*** Supplied information ***

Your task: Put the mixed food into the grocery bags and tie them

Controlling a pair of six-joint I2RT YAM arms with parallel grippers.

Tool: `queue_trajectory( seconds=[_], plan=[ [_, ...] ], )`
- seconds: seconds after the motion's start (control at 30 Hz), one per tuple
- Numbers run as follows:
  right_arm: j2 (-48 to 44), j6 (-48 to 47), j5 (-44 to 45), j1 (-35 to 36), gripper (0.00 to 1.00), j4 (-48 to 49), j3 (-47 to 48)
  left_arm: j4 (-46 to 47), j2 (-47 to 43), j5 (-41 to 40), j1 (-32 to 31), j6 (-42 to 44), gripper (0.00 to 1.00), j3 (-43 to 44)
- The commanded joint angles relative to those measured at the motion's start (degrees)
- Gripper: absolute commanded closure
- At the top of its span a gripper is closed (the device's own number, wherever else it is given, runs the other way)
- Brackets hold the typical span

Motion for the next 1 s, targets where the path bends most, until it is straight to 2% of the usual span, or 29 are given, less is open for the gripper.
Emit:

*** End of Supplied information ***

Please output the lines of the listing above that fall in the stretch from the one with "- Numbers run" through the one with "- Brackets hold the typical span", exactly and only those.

Answer space -
- Numbers run as follows:
  right_arm: j2 (-48 to 44), j6 (-48 to 47), j5 (-44 to 45), j1 (-35 to 36), gripper (0.00 to 1.00), j4 (-48 to 49), j3 (-47 to 48)
  left_arm: j4 (-46 to 47), j2 (-47 to 43), j5 (-41 to 40), j1 (-32 to 31), j6 (-42 to 44), gripper (0.00 to 1.00), j3 (-43 to 44)
- The commanded joint angles relative to those measured at the motion's start (degrees)
- Gripper: absolute commanded closure
- At the top of its span a gripper is closed (the device's own number, wherever else it is given, runs the other way)
- Brackets hold the typical span

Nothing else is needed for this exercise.